Another aspect of the interpretation and application of measured biological laboratory data is the observation that a test value that falls within the reference range has variable significance depending on whether the measured value is near the upper limit, the lower limit, or the mean value of the reference range. The relative significance of a test has to be qualitatively assessed and committed to memory because it is not typically quantified on the traditional report. If multiple tests are simultaneously reported, an interpreter of the test data typically tries to retain in his/her memory the relative position of each measured value and make qualitative interpretive decisions among the tests utilizing mentally calculated relative positions in the reported test data. For example, one test may have a measured value two points below the upper reference range value and another test may have a measured value eight points below the upper reference range value. The interpreter may wish to know if one of these tests is at more risk for being abnormally elevated than the other test. A qualitative evaluation may be required because the number of points in the reference range for each of these tests may be different. The relative closeness of one value to the upper reference range (or the lower reference range for that matter) may be dependent on the number of units in the reference range. Table 1 below illustrates this situation.

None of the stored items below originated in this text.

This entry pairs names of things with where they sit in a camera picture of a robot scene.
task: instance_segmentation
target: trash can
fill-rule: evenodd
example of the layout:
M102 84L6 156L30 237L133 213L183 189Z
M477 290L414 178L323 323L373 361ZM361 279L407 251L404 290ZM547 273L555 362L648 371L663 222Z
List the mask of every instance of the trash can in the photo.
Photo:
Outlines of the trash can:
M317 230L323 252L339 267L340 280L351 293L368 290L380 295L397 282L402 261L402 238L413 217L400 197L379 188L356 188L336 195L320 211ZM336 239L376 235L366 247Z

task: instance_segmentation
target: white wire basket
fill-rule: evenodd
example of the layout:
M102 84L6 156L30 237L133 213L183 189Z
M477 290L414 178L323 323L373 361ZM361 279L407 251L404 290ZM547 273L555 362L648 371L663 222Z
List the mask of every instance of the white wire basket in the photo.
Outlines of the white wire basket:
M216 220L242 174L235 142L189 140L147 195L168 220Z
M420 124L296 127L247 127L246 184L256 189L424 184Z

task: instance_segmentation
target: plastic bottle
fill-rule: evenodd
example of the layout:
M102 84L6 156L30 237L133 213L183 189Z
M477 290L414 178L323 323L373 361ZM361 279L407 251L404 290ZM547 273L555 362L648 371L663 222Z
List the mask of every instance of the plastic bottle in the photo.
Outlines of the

TABLE 1 Reference Test MV = -2 MV = -8 Range Sodium 145 139 136-147 Glucose 111 105 68-113 Cholesterol 198 192 100-200
In Table 1, the second column (MV=-2) indicates a measured value two numbers less than the upper limit of the reference range. The third column (MV=-8) indicates a measured value eight numbers less than the upper limit of the reference range. Each of the six measured values (MVs) in Table 1 are considered normal values because each lies within the reference range for a respective test. When measured values are viewed in the format of Table 1, which resembles traditional reporting formats, it may be difficult to determine which measured value is relatively greater than, or less than, any other measured value.
Consequently, if measured values that fall within a reference range are to be compared among the many different tests, then an interpreter should perform a qualitative analysis on each test and retain this information in memory for each test. If this type of mental calculation is not performed, then refinement in the application of measured values may not be possible and diagnostic information may be lost.

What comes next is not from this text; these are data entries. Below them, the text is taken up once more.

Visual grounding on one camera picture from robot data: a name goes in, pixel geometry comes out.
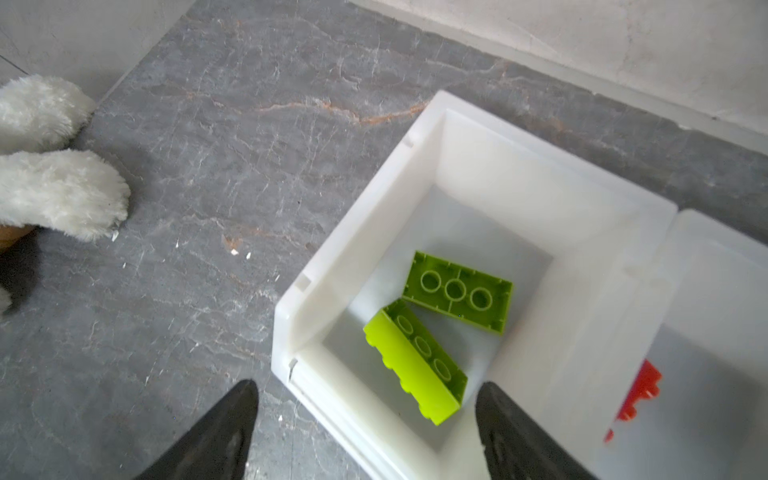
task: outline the floor
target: floor
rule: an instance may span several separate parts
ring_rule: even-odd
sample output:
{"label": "floor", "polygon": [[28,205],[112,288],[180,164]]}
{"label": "floor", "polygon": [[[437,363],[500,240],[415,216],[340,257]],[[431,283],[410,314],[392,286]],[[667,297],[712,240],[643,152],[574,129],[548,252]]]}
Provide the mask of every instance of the floor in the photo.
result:
{"label": "floor", "polygon": [[0,84],[25,73],[56,75],[101,100],[193,1],[3,0]]}
{"label": "floor", "polygon": [[253,378],[247,478],[367,478],[272,378],[273,308],[439,89],[768,240],[762,155],[340,0],[200,0],[75,143],[119,235],[0,258],[0,476],[132,478]]}

The concept of relative normalcy of a measured value that falls within a reference range is also applicable to measured abnormal values that are above or below a reference range. The same qualitative mental assessment is involved in determining the relative abnormalcy of an abnormal value. An example of this would be to determine whether a liver function test that is elevated ten points above the upper reference range is as qualitatively elevated as another liver function test that is also ten points above the upper reference range. Since these two tests may indicate different parts of the liver, it is reasonable to ask whether one part of the liver is more diseased than the other. This process of test comparison may become even more complex when the interpreter is attempting to assess a panel of many tests that relate to different organs or different diseases. This type of analysis is generally referred to as multiparametric analysis.

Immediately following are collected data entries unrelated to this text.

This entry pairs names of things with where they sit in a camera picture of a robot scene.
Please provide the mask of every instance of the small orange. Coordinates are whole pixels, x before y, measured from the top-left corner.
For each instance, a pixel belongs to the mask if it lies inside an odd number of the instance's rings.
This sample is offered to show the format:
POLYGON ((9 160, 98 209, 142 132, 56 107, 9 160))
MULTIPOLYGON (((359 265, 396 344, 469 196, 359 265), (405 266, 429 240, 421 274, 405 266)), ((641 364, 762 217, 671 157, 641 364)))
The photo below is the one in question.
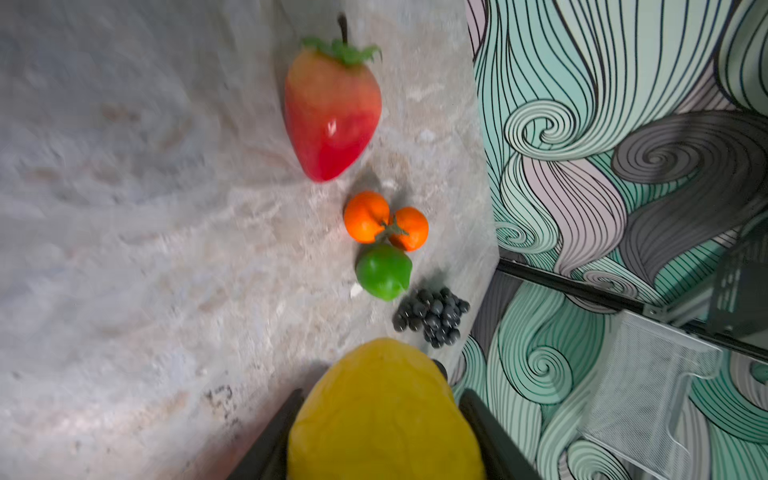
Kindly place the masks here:
POLYGON ((360 243, 373 243, 389 221, 389 204, 376 192, 357 194, 346 205, 344 225, 349 236, 360 243))
POLYGON ((389 222, 405 231, 404 234, 394 234, 389 237, 389 241, 395 247, 412 252, 418 250, 427 241, 429 223, 427 217, 417 209, 405 207, 397 210, 394 218, 390 218, 389 222))

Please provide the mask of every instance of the lemon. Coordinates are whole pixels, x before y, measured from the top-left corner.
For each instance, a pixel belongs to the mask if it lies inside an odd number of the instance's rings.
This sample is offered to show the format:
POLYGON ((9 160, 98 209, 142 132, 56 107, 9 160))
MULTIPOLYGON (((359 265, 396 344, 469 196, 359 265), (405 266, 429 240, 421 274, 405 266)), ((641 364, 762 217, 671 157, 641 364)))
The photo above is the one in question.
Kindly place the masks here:
POLYGON ((480 480, 485 469, 437 366, 385 338, 348 353, 315 385, 290 431, 288 474, 480 480))

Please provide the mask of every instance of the wall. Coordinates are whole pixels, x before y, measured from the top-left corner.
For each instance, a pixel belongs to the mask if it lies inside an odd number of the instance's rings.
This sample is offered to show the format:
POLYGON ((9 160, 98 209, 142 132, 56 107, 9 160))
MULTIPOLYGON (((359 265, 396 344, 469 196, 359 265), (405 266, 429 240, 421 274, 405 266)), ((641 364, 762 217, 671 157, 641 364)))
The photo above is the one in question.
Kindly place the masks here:
POLYGON ((461 2, 0 2, 0 478, 225 478, 343 353, 424 346, 352 295, 357 190, 429 218, 415 285, 479 303, 498 250, 472 85, 461 2), (318 185, 280 96, 342 10, 383 49, 385 108, 318 185))
MULTIPOLYGON (((713 272, 768 204, 768 3, 467 0, 502 256, 644 302, 713 272)), ((650 478, 579 436, 614 314, 497 273, 472 388, 544 480, 650 478)), ((727 353, 677 437, 691 480, 768 478, 766 366, 727 353)))
MULTIPOLYGON (((454 396, 478 392, 544 480, 648 480, 578 432, 615 317, 496 273, 464 347, 454 396)), ((690 480, 768 478, 768 366, 726 352, 716 378, 694 380, 676 438, 690 452, 690 480)))
POLYGON ((647 303, 712 273, 768 205, 768 4, 466 11, 499 245, 647 303))

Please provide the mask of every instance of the artificial strawberry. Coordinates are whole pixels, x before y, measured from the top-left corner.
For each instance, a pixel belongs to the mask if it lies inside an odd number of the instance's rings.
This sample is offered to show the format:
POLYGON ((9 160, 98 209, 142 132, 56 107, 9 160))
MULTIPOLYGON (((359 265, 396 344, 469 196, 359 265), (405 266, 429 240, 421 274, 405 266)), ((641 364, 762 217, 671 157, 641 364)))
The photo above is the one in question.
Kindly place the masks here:
POLYGON ((315 182, 338 177, 371 141, 382 113, 376 78, 364 64, 379 47, 362 51, 342 39, 330 45, 306 38, 286 78, 286 127, 304 173, 315 182))

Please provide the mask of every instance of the marble countertop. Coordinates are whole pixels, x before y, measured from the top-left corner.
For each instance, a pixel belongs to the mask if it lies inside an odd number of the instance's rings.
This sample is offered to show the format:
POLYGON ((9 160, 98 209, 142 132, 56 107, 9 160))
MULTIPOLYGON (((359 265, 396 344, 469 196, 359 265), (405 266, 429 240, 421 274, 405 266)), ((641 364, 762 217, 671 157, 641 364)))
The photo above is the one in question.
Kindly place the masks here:
POLYGON ((225 478, 289 391, 397 302, 355 295, 342 212, 419 208, 412 285, 472 311, 498 260, 461 2, 37 2, 0 15, 0 465, 225 478), (382 120, 313 184, 281 114, 300 36, 378 43, 382 120))

There have been attempts to present multiparametric test data from biological entities in a non-traditional format in order to enhance an interpreter's perception of inter-test relationships and abnormal values. For example, U.S. Pat. No. 4,527,240 to Kvitash describes a process whereby measured patient values are transformed to units referred to as "Balascopic" units. Unfortunately, in data analysis according to Kvitash, the Balascopic units are plotted on an axial graph. These axial graphs may be somewhat difficult to use. Furthermore, the Balascopic process of Kvitash does not distinguish between test data reported as whole integers and decimals. Consequently, interpretative decisions that are made based on decimal values may be difficult to make with the Kvitash process. Another drawback of the Kvitash process is that it does not provide analytical variation associated with each measured value.
U.S. Pat. No. 5,541,854 to Yundt describes displaying conventional multi-level hematology quality control data (three levels) in a complex graphic form. Yundt is concerned with the presentation of tri-level quality control data and not with the presentation of measured unknown samples.
Statistical methods utilizing "Z scores" to specify the relative frequency or probability of a random number in a normally distributed set of measurements are known. Unfortunately, Z scores are somewhat difficult to use to identify the relative value of one test result to another. Furthermore Z score techniques are somewhat limited because data beyond the maximum and minimum limits of normal distribution cannot be used.